Look through the listing for the string "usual" and copy out every line that holds it.

• • • •

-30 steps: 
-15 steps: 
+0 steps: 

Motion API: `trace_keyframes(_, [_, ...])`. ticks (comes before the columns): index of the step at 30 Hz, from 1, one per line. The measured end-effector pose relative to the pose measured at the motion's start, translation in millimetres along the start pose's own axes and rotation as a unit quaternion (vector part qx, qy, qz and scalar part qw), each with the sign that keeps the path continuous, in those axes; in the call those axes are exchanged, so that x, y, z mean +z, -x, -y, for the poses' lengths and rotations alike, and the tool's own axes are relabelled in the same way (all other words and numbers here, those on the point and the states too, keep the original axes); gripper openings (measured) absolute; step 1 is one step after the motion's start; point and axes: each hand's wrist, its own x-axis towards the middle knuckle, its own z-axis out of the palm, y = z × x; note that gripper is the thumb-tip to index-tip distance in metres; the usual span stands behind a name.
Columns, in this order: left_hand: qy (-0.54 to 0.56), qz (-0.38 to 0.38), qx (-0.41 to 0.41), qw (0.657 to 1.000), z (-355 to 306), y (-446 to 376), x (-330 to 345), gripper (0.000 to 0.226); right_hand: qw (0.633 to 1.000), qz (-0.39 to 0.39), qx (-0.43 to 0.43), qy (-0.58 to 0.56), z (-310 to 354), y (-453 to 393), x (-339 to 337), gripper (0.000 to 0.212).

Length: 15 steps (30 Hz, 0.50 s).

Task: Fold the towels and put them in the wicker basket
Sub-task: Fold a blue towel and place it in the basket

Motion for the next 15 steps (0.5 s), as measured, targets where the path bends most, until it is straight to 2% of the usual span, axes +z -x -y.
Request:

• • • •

Answer to the problem
Motion API: `trace_keyframes(_, [_, ...])`. ticks (comes before the columns): index of the step at 30 Hz, from 1, one per line. The measured end-effector pose relative to the pose measured at the motion's start, translation in millimetres along the start pose's own axes and rotation as a unit quaternion (vector part qx, qy, qz and scalar part qw), each with the sign that keeps the path continuous, in those axes; in the call those axes are exchanged, so that x, y, z mean +z, -x, -y, for the poses' lengths and rotations alike, and the tool's own axes are relabelled in the same way (all other words and numbers here, those on the point and the states too, keep the original axes); gripper openings (measured) absolute; step 1 is one step after the motion's start; point and axes: each hand's wrist, its own x-axis towards the middle knuckle, its own z-axis out of the palm, y = z × x; note that gripper is the thumb-tip to index-tip distance in metres; the usual span stands behind a name.
Motion for the next 15 steps (0.5 s), as measured, targets where the path bends most, until it is straight to 2% of the usual span, axes +z -x -y.

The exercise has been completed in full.